*PROBLEM TO SOLVE*: Only lines holding the string "horizontal" are wanted; copy each one from the material.

*** RECORDS SUPPLIED ***

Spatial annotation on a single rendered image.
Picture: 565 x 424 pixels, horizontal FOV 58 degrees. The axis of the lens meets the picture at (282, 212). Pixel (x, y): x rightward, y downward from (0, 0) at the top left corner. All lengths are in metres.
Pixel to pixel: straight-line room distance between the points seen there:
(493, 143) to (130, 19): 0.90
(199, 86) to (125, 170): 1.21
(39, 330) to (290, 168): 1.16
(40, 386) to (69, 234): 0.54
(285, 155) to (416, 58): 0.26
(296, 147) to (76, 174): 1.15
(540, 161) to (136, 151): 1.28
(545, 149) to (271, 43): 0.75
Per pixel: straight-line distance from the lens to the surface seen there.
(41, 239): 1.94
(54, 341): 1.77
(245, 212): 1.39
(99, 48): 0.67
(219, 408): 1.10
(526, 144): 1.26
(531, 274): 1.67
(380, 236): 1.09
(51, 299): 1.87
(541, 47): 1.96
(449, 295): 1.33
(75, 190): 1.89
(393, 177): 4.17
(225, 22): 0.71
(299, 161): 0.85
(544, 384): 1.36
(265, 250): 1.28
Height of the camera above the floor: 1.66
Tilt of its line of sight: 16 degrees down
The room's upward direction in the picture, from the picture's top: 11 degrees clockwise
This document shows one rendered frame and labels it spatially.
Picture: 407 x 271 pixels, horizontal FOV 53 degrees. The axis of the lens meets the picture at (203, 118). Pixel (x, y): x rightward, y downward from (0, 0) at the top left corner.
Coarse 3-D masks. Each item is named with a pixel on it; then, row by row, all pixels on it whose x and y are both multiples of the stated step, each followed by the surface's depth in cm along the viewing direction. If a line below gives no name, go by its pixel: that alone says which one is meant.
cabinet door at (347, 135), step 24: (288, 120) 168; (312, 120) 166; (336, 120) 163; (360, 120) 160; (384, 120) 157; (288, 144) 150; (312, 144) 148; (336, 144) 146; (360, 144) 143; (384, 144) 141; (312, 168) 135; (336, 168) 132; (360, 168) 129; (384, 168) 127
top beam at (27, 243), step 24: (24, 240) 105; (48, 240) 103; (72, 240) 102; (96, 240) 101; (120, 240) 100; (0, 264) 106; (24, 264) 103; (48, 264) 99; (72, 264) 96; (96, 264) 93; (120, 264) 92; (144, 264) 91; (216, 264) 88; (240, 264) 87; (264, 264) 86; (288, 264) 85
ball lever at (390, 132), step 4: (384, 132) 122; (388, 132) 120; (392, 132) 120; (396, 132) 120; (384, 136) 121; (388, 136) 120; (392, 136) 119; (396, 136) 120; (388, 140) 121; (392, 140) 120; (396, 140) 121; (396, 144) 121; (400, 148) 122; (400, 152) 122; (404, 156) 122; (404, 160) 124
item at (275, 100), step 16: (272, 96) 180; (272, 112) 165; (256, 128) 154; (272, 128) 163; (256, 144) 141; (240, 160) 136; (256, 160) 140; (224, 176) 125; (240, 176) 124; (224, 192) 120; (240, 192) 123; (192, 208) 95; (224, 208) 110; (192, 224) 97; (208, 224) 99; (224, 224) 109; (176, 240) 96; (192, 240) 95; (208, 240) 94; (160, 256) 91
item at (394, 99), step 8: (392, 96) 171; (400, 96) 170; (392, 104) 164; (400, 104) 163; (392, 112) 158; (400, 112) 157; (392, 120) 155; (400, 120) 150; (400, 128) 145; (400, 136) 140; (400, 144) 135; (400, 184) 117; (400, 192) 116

*** End of RECORDS SUPPLIED ***

*FINISHED TASK*:
Picture: 565 x 424 pixels, horizontal FOV 58 degrees. The axis of the lens meets the picture at (282, 212). Pixel (x, y): x rightward, y downward from (0, 0) at the top left corner. All lengths are in metres.
Picture: 407 x 271 pixels, horizontal FOV 53 degrees. The axis of the lens meets the picture at (203, 118). Pixel (x, y): x rightward, y downward from (0, 0) at the top left corner.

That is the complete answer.